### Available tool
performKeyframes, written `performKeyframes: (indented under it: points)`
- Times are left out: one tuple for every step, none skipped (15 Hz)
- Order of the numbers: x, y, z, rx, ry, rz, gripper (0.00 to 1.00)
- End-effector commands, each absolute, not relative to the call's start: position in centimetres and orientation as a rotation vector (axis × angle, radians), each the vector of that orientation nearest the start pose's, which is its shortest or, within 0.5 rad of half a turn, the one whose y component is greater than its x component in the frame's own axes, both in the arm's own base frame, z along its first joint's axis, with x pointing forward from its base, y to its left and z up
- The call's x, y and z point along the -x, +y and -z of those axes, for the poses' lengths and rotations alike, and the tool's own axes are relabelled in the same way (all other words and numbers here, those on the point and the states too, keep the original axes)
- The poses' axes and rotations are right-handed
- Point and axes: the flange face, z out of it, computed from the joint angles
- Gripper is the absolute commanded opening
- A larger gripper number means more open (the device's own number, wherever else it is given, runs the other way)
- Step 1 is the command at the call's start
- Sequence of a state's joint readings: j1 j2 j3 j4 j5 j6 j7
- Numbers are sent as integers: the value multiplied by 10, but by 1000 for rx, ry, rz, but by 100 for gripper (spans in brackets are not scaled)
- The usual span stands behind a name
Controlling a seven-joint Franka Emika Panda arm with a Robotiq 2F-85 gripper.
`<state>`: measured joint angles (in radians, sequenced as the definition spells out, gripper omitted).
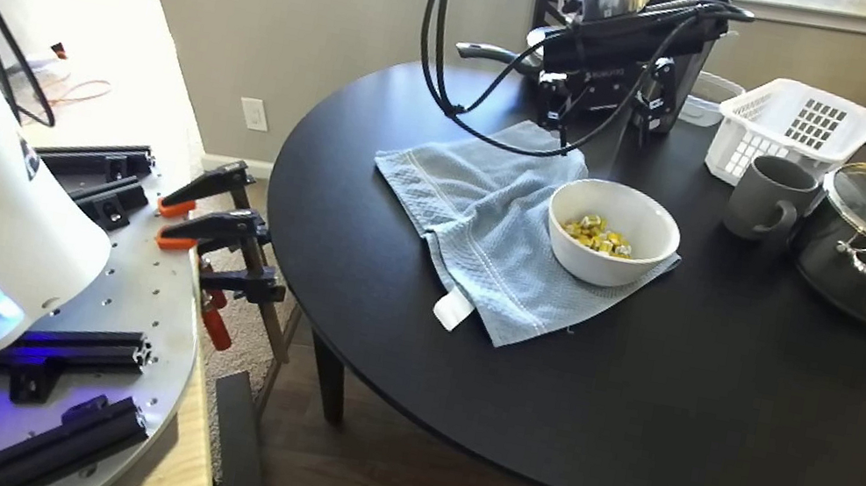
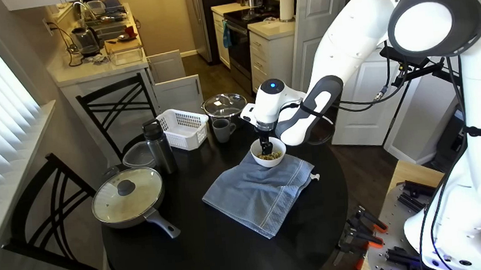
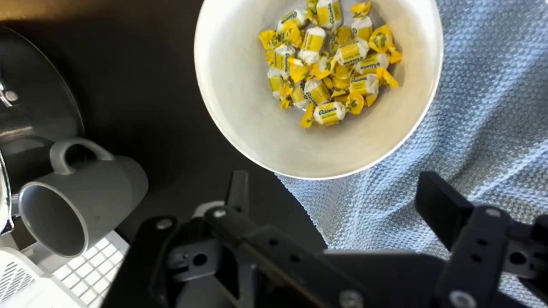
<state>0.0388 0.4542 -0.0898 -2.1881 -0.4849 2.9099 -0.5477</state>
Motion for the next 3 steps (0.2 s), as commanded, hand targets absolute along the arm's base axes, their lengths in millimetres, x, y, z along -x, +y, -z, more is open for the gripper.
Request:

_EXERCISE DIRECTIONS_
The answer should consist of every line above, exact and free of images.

_ANSWER AREA_
### Available tool
performKeyframes, written `performKeyframes: (indented under it: points)`
- Times are left out: one tuple for every step, none skipped (15 Hz)
- Order of the numbers: x, y, z, rx, ry, rz, gripper (0.00 to 1.00)
- End-effector commands, each absolute, not relative to the call's start: position in centimetres and orientation as a rotation vector (axis × angle, radians), each the vector of that orientation nearest the start pose's, which is its shortest or, within 0.5 rad of half a turn, the one whose y component is greater than its x component in the frame's own axes, both in the arm's own base frame, z along its first joint's axis, with x pointing forward from its base, y to its left and z up
- The call's x, y and z point along the -x, +y and -z of those axes, for the poses' lengths and rotations alike, and the tool's own axes are relabelled in the same way (all other words and numbers here, those on the point and the states too, keep the original axes)
- The poses' axes and rotations are right-handed
- Point and axes: the flange face, z out of it, computed from the joint angles
- Gripper is the absolute commanded opening
- A larger gripper number means more open (the device's own number, wherever else it is given, runs the other way)
- Step 1 is the command at the call's start
- Sequence of a state's joint readings: j1 j2 j3 j4 j5 j6 j7
- Numbers are sent as integers: the value multiplied by 10, but by 1000 for rx, ry, rz, but by 100 for gripper (spans in brackets are not scaled)
- The usual span stands behind a name
Controlling a seven-joint Franka Emika Panda arm with a Robotiq 2F-85 gripper.
`<state>`: measured joint angles (in radians, sequenced as the definition spells out, gripper omitted).
<state>0.0388 0.4542 -0.0898 -2.1881 -0.4849 2.9099 -0.5477</state>
Motion for the next 3 steps (0.2 s), as commanded, hand targets absolute along the arm's base axes, their lengths in millimetres, x, y, z along -x, +y, -z, more is open for the gripper.
Request:

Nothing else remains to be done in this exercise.